Collie residents have been known to despair at not having their beloved town acknowledged as being of importance, or of even existing.

Its whereabouts is shrouded in mystery for city dwellers, so much so that then Prime Minister Bob Hawke was an hour late visiting the town because his Commonwealth car driver got lost trying to find the place.

It was obviously located somewhere out past Woop Woop. Woop Woop - it's a name that is as elusive and legendary as Timbuktu, Beyond the Black Stump and the Back of Bourke.

It has come to mean a place that is beyond civilisation, a far distance destination that is difficult to reach, and indeed, may not even exist.

But exist it did, and it was not that far from Collie.
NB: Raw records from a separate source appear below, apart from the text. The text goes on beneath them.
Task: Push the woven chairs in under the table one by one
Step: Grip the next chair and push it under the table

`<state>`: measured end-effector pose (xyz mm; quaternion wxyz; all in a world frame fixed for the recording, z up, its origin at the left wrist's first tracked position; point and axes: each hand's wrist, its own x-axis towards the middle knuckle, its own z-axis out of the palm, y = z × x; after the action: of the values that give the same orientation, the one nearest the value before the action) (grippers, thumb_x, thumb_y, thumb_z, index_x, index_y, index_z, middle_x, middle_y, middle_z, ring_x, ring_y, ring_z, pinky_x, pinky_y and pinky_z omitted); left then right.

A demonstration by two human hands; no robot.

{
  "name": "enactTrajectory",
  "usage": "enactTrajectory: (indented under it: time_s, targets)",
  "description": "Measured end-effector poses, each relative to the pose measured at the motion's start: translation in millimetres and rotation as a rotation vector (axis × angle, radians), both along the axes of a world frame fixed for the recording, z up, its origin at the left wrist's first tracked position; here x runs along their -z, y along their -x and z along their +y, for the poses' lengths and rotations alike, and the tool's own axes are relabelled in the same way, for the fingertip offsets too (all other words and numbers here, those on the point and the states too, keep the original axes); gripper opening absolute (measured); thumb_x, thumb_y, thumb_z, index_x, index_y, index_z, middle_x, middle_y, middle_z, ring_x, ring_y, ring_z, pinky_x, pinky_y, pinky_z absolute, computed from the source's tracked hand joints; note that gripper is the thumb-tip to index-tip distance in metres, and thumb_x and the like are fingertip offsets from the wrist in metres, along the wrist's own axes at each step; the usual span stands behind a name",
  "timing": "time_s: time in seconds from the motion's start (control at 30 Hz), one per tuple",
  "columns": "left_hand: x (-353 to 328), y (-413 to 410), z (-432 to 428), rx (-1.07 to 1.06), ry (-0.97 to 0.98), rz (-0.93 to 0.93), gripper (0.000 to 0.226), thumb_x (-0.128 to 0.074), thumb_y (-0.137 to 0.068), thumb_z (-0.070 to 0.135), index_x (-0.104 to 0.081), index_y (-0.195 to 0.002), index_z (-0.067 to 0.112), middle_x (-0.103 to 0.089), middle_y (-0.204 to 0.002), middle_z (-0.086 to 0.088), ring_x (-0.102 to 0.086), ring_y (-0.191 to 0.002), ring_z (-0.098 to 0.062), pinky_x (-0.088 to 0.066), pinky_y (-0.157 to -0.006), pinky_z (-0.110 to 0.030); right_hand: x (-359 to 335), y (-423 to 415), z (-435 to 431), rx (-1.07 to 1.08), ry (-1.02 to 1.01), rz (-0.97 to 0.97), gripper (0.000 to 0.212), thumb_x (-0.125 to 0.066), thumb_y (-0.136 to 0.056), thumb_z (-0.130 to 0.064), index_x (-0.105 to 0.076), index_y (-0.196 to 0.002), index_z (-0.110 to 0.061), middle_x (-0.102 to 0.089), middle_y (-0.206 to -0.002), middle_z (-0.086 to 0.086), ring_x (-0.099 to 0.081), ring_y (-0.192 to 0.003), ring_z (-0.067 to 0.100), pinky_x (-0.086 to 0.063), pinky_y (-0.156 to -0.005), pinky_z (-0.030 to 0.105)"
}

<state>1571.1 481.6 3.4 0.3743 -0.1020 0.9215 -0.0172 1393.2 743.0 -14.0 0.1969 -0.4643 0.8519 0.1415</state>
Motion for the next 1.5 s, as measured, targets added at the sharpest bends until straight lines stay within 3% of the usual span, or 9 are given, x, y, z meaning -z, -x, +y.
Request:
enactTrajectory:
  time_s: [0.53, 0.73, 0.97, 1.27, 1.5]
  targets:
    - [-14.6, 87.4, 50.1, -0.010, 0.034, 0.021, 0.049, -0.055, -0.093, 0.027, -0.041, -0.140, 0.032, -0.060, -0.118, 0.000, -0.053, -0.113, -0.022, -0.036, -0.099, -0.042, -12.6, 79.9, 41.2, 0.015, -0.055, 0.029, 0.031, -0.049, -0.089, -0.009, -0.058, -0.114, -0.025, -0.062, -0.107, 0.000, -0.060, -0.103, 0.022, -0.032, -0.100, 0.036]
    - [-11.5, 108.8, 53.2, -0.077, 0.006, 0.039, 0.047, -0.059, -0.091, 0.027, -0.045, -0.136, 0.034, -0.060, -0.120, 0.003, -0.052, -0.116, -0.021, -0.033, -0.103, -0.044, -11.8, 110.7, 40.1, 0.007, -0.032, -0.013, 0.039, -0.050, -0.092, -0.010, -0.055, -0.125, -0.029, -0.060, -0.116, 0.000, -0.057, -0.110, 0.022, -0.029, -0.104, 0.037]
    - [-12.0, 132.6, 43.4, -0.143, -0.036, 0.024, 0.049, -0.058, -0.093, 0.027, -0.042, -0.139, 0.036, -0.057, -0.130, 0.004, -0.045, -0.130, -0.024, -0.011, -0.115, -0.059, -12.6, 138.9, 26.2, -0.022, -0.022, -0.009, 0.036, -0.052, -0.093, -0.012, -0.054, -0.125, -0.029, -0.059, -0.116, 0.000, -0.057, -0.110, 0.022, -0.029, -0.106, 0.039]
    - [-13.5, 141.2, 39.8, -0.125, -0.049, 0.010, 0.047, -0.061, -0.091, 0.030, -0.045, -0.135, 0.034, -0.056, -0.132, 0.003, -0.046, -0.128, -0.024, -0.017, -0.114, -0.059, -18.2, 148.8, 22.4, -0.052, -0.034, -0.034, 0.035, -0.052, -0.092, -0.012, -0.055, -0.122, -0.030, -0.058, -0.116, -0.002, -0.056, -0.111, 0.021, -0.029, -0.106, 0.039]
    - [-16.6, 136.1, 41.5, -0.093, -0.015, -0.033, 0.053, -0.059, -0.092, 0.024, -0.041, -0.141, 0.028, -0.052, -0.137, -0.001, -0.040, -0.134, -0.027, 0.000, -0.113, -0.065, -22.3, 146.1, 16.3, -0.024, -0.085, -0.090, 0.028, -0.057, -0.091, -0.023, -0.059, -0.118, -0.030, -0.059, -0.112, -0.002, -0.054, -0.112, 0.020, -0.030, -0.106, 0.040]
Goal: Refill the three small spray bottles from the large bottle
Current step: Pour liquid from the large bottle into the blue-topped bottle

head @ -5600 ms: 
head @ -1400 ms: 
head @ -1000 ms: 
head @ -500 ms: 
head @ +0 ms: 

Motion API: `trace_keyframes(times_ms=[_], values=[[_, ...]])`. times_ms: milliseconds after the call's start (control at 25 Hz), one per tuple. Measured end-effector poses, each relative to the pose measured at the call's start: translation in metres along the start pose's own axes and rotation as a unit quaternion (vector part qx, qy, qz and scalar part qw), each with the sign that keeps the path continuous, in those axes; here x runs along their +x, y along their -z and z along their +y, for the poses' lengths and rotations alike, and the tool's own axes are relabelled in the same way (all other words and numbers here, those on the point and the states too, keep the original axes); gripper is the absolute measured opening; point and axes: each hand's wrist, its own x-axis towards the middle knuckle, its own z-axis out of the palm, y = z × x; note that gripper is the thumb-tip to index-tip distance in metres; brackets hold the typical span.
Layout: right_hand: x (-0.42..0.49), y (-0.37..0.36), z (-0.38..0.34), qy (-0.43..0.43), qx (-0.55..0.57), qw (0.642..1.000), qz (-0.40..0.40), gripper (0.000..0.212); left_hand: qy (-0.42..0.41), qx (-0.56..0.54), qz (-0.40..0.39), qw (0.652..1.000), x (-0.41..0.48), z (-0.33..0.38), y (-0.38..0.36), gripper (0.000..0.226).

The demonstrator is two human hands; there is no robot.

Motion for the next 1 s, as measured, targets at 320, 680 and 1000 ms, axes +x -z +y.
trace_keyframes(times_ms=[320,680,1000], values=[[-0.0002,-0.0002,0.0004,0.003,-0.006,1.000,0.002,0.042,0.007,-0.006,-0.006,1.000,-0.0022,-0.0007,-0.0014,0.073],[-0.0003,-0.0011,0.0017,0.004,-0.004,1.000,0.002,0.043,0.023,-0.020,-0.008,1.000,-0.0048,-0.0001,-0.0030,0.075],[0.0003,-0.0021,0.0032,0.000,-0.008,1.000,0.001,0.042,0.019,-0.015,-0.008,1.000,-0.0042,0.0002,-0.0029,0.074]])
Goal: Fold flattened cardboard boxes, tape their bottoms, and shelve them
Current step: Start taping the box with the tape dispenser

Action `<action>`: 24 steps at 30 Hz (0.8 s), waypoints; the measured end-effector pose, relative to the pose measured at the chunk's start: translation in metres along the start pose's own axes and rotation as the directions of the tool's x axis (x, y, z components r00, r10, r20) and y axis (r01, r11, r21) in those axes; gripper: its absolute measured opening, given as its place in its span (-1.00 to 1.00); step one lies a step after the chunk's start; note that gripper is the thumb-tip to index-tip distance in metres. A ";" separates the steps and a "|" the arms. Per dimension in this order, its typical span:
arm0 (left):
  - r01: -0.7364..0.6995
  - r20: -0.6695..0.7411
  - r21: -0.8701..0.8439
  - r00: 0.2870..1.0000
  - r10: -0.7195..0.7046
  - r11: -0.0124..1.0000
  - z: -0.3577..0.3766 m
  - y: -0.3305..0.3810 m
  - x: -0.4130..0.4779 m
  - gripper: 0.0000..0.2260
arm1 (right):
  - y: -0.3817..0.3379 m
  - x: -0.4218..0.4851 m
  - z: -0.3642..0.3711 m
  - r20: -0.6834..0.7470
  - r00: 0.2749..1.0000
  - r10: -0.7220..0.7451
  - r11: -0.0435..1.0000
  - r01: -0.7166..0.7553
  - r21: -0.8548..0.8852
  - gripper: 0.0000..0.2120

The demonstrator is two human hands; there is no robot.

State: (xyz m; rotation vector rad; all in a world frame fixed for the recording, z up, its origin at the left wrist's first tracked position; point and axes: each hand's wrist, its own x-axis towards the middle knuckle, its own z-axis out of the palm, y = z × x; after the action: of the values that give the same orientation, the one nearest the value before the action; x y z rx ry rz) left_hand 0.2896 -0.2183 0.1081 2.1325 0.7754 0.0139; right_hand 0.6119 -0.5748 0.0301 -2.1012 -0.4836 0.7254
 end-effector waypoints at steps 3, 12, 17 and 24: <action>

Woop Woop was 10km North-west of Wilga, about 70km South of Collie.

It was a milling town which came into existence in 1925 to harvest jarrah trees, but after three years, faded into history.

There were six unlined huts for the workers who were "batching" it, a couple of houses for the married workers, a boarding house and an office.

Workers were paid three pounds seven shillings a week, good money for those days, but working in the isolated town meant they earned their pay.

Water was obtained from a well, but it was of poor quality that often caused stomach aches, and the flies made life difficult.

In their spare time, the men would go kangaroo shooting, which supplemented their meat supply and earned them up to seven shillings a skin.

They would also play cards and drink.

Occasionally, they would walk into Wilga to a dance, but these were run by strict Methodists, which meant no alcohol and a midnight finish.

Drinking was not just confined to the men.

The cook at the boarding house was found flat on her back in the kitchen, dead drunk when the workers went in for breakfast.

The manager was so angry, he tore the roof off her boarding house and sent her packing.

There is little remaining of Woop Woop as the stumps of the wooden huts crumble into the bush.

However, visitors to the Coalfields Museum can read about Woop Woop in the section about the timber industry.